Repeat the listing that follows character for character, omitting images.
'''
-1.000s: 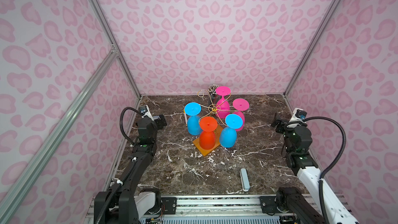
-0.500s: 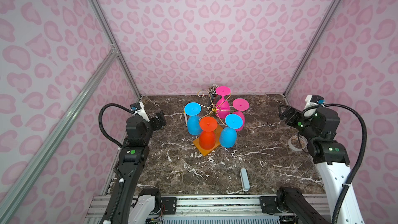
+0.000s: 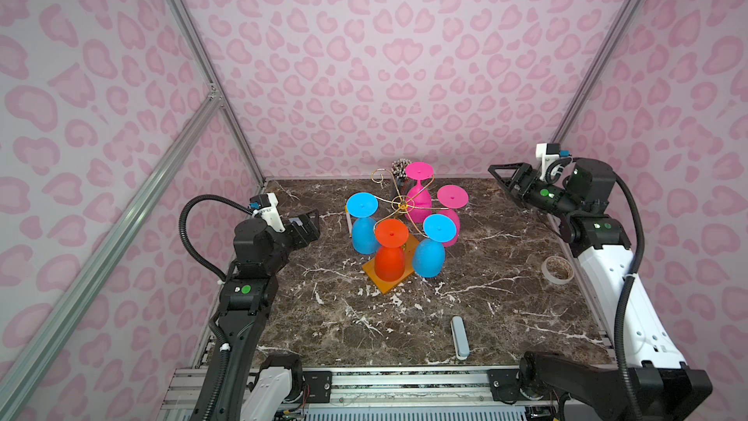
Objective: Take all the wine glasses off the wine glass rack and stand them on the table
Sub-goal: 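Reach the right gripper to the pink glass stem farthest from the robot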
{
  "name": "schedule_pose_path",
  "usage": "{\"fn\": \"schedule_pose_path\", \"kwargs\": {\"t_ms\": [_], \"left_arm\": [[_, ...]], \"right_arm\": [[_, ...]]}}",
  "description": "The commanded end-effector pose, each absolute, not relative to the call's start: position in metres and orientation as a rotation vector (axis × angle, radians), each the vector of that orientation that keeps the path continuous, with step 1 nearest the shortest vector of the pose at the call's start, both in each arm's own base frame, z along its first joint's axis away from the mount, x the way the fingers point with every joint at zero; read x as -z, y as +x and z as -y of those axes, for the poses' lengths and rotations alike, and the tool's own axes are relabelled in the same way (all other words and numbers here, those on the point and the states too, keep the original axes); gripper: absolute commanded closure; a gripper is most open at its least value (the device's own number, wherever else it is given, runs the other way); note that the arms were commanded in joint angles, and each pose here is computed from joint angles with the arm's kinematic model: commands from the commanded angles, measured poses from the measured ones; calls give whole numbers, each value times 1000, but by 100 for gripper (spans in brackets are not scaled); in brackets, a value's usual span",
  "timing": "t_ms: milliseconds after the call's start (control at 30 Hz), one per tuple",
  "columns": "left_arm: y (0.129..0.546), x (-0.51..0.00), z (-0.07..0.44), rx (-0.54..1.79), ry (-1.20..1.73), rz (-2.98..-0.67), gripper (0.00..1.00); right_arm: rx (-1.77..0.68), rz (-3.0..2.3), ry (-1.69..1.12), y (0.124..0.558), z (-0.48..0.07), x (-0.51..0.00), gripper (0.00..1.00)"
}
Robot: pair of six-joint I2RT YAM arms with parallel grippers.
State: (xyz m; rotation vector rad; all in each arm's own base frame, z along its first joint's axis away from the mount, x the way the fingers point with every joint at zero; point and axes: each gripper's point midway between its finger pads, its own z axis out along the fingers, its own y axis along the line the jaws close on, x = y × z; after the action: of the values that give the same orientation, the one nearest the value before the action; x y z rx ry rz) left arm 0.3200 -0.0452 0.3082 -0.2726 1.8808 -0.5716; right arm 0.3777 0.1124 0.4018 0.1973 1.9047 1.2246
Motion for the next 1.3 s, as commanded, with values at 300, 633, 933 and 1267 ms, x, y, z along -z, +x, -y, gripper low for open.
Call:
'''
Answer section
-1.000s: 
-0.500s: 
+0.000s: 
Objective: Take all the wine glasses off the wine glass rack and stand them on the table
Sub-goal: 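Reach the right gripper to the pink glass stem farthest from the robot
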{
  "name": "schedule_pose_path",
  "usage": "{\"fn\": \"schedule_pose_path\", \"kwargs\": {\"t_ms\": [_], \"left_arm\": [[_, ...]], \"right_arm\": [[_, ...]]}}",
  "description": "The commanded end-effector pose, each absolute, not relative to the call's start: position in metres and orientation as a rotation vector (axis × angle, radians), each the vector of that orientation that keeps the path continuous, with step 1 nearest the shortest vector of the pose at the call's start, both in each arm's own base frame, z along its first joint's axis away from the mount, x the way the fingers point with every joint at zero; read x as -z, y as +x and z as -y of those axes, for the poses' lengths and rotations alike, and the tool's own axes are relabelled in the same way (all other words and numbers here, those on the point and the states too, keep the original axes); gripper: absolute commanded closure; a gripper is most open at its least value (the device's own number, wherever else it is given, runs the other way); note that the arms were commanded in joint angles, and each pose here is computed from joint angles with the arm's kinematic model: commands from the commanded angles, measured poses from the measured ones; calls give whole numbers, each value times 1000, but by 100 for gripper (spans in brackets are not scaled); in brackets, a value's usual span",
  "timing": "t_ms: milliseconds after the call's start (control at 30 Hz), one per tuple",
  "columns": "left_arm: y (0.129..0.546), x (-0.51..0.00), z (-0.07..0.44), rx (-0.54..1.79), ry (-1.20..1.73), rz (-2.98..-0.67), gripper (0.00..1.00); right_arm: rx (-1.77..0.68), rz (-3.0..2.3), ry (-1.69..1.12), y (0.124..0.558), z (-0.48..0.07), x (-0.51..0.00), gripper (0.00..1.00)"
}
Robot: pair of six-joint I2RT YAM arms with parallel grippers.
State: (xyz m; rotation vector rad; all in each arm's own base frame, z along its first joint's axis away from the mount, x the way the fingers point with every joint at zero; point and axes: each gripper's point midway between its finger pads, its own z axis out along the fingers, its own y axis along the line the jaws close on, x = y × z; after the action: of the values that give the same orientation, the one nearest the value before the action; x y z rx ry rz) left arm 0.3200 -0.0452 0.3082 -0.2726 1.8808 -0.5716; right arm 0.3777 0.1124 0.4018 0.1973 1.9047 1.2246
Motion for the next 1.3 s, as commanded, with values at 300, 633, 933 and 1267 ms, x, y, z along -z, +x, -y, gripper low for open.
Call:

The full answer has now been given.